— TASK DESCRIPTION —
Please give back only the lines below from the one containing "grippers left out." to the one containing "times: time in", each repeated word for word, both ends included.

— DATA LISTING —

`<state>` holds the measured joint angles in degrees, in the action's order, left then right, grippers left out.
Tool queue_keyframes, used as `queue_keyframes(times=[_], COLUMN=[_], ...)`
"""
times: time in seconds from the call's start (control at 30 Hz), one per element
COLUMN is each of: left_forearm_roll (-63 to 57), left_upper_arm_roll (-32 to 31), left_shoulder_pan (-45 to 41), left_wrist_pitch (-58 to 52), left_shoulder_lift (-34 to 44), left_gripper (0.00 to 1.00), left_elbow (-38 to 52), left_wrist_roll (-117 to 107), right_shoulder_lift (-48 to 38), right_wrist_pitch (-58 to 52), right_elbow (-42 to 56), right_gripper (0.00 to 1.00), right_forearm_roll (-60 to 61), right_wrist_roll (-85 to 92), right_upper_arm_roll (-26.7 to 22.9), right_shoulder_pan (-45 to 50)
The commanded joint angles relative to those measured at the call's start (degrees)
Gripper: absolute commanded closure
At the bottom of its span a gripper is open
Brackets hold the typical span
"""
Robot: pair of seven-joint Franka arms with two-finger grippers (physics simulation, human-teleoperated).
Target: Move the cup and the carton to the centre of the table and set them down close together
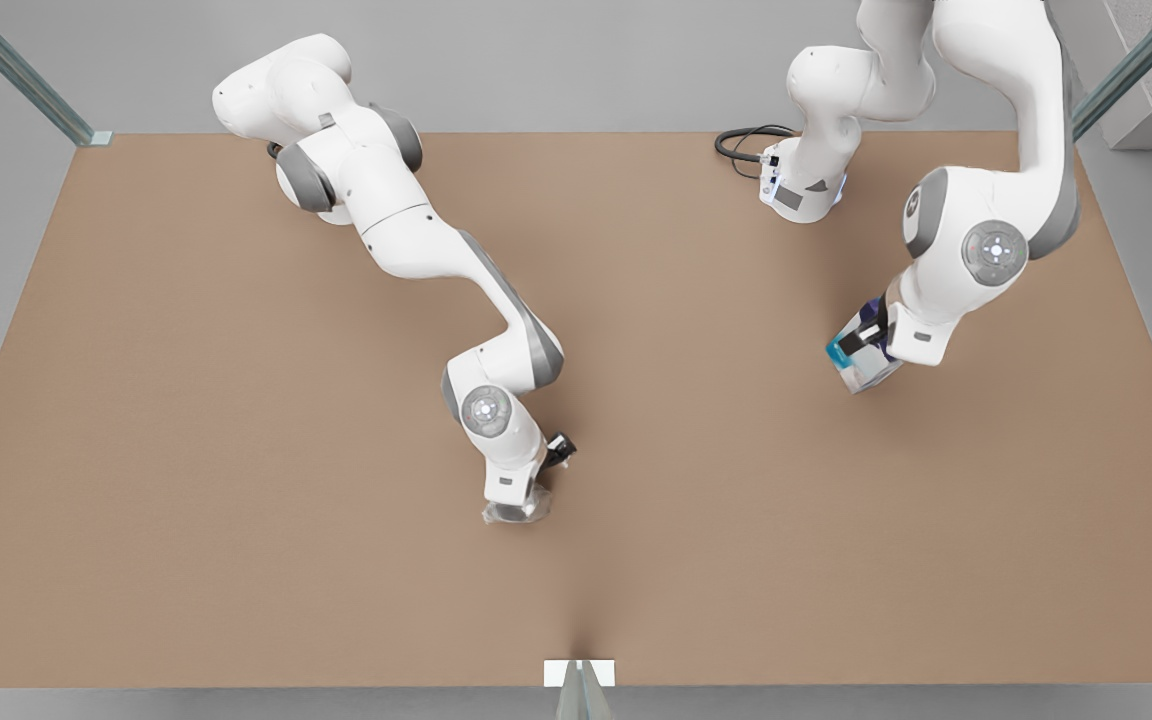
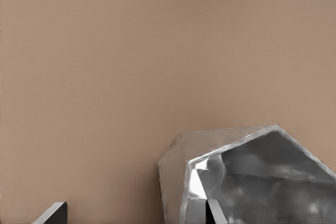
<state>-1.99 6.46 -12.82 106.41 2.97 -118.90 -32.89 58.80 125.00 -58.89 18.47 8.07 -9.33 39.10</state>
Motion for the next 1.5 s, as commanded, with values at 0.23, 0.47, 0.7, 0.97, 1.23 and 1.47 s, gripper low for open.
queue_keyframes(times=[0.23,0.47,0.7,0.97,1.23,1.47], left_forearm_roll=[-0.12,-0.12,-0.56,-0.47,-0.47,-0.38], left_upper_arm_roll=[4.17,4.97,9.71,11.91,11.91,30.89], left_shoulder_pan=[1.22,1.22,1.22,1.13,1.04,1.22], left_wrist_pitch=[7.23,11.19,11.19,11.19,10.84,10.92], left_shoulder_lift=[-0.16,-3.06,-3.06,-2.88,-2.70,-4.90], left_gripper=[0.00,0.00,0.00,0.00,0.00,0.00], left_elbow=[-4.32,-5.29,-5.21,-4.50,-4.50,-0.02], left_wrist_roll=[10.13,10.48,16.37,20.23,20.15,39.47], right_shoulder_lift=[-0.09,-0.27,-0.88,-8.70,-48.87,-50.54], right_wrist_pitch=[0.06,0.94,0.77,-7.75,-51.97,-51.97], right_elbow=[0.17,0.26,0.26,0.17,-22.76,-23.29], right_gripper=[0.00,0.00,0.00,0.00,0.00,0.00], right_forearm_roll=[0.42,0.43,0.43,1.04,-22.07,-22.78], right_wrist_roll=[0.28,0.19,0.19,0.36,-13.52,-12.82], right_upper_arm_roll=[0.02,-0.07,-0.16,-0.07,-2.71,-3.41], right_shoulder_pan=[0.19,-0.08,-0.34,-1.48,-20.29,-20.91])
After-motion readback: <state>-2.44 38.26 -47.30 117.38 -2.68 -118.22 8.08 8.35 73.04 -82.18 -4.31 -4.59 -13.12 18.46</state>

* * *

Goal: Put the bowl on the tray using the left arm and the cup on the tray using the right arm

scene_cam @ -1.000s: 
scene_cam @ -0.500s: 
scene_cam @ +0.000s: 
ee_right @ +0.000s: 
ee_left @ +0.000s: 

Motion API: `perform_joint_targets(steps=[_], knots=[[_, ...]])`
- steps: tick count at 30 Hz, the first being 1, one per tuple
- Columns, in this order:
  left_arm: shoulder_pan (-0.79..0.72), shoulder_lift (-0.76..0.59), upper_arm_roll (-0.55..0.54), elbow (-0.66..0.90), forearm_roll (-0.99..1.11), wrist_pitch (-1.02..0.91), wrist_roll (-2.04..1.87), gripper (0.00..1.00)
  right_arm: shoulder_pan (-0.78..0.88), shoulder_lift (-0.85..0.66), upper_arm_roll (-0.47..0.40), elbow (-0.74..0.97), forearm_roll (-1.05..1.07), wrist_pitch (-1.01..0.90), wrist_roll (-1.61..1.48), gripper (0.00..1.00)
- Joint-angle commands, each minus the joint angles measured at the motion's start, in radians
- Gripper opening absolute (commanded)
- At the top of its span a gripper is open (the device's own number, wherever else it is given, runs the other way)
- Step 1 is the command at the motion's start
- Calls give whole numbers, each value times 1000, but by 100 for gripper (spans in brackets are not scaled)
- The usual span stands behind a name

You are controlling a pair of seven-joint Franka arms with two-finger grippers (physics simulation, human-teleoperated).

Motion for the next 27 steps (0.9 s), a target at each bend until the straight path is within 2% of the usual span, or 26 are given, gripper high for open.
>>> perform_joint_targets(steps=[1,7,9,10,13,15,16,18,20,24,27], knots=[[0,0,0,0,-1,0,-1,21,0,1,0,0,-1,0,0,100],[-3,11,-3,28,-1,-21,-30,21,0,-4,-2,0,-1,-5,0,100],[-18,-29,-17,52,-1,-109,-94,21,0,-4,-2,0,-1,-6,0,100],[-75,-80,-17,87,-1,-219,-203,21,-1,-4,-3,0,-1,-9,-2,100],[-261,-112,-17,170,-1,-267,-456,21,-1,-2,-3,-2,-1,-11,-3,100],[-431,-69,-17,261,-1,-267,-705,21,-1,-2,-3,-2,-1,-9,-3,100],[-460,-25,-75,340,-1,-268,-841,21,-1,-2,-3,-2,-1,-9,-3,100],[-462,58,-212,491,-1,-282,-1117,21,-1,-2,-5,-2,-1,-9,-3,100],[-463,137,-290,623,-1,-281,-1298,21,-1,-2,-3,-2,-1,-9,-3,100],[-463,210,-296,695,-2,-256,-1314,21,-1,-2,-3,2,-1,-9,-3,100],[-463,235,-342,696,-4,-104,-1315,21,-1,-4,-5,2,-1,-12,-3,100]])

— REPLY TO THE EXERCISE —
`<state>` holds the measured joint angles in degrees, in the action's order, left then right, grippers left out.
Tool queue_keyframes, used as `queue_keyframes(times=[_], COLUMN=[_], ...)`
"""
times: time in seconds from the call's start (control at 30 Hz), one per element

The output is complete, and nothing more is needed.